*Description of the task*
Among the entries below, count the lines that contain the word "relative". Respond with the count only.

*Data records*

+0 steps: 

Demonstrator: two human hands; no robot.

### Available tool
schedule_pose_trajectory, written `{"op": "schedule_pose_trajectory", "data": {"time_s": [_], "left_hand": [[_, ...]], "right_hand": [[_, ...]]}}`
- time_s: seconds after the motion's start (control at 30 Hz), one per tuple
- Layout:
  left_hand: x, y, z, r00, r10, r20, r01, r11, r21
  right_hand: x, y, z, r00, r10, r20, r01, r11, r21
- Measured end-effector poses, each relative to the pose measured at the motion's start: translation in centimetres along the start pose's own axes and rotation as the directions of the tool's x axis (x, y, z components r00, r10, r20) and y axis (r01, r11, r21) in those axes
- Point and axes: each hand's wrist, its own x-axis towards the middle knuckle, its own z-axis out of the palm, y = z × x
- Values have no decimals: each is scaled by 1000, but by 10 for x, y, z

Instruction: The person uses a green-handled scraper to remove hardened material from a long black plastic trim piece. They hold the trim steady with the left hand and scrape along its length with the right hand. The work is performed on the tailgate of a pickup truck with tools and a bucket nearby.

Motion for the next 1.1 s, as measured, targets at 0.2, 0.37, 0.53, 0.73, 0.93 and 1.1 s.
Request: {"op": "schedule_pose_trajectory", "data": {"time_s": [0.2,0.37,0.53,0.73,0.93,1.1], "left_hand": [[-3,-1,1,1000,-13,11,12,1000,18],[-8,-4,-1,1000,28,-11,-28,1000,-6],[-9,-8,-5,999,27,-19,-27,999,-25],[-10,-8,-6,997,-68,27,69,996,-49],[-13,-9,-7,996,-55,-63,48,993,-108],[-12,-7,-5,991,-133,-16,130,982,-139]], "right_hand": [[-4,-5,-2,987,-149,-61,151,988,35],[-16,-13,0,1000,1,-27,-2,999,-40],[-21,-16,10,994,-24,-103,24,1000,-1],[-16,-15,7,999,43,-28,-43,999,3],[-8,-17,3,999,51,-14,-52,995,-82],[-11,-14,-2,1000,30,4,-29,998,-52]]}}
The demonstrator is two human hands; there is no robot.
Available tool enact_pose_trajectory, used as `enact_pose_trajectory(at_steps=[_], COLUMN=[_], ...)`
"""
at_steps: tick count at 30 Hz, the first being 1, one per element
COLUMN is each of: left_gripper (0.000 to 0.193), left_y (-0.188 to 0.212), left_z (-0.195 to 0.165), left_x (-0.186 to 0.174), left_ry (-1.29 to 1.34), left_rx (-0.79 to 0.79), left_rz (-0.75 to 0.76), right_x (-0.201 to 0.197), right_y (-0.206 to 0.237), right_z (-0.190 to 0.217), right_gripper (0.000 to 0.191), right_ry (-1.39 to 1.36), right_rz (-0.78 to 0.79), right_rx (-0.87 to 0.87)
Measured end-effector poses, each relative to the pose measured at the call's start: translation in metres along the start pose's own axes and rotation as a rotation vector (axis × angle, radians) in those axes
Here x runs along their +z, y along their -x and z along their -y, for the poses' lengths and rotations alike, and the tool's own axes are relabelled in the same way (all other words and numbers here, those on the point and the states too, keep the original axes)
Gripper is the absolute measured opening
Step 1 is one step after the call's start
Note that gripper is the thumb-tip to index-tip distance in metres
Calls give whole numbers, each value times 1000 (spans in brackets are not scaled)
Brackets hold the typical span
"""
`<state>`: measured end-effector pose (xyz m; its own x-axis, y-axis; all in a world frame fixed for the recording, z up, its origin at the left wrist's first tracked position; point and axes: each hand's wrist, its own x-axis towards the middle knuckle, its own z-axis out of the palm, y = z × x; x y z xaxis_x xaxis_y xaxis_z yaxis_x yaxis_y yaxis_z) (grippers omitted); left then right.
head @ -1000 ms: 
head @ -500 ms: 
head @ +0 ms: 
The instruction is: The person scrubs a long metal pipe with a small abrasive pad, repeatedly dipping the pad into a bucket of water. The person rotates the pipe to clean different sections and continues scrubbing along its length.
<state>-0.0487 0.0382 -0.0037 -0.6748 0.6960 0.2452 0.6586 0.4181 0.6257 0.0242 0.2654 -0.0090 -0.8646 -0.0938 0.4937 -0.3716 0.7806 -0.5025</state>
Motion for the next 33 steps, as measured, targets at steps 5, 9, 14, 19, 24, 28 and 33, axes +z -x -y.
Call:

*Solution to the exercise*
2